= Work request =
Show each line of the data below in which "things" occurs.

(Data excerpts)

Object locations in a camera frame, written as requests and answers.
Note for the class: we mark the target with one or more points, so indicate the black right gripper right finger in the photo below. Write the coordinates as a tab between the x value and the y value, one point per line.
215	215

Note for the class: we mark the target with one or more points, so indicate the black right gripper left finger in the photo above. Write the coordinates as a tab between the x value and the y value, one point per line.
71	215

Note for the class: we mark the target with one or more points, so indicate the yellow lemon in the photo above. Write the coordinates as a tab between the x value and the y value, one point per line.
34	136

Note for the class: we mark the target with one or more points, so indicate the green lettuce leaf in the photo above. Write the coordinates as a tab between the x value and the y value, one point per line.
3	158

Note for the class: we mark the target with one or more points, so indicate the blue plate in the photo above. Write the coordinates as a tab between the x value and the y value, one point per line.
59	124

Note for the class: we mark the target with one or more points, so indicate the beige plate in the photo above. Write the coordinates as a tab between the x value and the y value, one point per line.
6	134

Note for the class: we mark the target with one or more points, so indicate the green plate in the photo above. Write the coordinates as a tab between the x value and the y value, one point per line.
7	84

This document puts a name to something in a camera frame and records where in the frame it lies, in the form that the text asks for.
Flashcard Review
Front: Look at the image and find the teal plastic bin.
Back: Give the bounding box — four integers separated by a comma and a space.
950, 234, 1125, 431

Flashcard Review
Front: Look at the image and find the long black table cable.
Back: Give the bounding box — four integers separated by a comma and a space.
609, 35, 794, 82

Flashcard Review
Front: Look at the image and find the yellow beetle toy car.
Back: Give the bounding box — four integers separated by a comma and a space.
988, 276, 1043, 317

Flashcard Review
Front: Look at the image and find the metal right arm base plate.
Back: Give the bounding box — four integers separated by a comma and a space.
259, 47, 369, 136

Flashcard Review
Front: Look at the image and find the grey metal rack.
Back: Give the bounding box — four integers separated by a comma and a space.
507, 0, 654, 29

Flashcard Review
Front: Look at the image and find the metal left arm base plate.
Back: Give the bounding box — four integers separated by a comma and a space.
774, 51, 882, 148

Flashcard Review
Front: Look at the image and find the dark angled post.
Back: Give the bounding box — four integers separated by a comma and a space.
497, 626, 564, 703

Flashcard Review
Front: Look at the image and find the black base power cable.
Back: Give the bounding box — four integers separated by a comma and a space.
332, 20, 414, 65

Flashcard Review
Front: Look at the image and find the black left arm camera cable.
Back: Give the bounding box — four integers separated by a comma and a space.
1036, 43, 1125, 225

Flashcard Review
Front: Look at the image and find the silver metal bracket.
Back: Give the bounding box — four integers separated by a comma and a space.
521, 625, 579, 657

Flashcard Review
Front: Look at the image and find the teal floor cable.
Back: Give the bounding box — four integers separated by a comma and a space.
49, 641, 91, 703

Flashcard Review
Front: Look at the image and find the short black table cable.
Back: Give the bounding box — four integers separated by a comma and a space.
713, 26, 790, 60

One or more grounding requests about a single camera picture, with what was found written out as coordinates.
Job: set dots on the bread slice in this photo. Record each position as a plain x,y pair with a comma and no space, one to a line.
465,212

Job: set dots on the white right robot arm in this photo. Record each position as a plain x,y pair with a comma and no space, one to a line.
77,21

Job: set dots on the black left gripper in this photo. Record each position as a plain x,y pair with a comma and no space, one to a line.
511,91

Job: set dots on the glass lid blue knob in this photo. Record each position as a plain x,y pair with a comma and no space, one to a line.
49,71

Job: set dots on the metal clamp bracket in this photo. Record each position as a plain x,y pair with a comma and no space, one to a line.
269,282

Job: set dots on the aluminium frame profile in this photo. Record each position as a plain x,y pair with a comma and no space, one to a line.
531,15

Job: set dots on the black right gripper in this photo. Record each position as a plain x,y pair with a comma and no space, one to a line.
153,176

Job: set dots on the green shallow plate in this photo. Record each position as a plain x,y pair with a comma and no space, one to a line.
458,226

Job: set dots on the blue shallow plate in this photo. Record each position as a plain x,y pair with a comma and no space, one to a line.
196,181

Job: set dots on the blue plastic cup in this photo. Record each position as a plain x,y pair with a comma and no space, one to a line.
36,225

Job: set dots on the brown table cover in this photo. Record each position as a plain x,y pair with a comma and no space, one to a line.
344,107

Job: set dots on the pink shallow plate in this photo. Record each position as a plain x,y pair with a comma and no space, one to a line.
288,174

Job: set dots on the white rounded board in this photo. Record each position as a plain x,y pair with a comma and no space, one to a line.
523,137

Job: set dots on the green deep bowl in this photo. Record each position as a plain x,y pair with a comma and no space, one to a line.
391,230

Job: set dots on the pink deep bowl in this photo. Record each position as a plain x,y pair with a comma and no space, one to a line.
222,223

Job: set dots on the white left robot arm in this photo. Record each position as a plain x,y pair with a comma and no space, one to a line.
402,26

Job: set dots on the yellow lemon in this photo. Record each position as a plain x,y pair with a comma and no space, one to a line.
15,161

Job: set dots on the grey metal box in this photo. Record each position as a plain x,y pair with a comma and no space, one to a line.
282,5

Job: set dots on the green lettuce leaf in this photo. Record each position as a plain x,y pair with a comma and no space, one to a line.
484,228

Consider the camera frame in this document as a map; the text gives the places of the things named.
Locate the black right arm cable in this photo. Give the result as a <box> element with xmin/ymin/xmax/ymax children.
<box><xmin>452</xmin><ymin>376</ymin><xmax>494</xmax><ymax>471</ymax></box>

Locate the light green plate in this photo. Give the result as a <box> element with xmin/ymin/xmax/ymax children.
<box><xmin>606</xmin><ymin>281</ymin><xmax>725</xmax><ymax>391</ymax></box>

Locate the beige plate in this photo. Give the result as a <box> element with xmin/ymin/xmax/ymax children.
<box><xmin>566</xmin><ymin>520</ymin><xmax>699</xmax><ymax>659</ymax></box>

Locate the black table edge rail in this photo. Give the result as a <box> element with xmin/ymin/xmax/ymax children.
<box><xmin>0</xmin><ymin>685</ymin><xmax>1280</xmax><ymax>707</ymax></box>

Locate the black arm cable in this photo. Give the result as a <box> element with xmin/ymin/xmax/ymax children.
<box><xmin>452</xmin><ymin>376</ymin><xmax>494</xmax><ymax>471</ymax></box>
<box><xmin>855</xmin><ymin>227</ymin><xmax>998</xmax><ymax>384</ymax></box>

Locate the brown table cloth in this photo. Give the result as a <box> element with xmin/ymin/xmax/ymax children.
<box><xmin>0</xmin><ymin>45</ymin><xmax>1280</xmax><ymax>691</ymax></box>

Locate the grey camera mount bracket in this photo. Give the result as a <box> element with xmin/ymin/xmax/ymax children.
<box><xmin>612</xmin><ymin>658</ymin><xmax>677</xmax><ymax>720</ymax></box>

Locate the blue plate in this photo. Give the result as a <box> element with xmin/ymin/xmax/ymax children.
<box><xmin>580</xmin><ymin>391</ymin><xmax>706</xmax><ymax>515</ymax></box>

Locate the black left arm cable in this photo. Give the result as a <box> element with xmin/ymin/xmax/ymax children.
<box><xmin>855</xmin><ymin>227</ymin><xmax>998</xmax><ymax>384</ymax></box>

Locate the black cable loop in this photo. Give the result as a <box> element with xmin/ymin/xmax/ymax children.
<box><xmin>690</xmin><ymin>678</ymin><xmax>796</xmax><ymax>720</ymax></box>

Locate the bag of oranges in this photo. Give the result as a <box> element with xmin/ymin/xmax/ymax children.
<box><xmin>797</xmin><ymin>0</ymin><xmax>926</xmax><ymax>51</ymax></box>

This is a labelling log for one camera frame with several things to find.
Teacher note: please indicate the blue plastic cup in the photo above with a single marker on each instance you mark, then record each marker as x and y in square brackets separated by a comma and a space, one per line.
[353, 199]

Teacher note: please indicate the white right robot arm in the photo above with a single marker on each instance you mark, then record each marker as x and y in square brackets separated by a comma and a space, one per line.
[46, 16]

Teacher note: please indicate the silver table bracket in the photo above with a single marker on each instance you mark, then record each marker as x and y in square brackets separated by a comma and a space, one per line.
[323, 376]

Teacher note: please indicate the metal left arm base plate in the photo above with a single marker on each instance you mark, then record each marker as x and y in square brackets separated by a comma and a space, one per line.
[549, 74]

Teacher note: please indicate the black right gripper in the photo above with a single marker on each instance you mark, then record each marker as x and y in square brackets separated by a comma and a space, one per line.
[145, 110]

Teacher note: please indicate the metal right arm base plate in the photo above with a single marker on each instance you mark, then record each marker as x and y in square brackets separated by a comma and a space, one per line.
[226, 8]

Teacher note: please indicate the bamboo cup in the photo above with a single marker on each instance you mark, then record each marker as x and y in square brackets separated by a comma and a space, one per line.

(End Data excerpts)

= Output of the exercise =
Consider the camera frame in this document as a map; the text gives the places of the things named.
This is a labelling log for one camera frame with several things to find.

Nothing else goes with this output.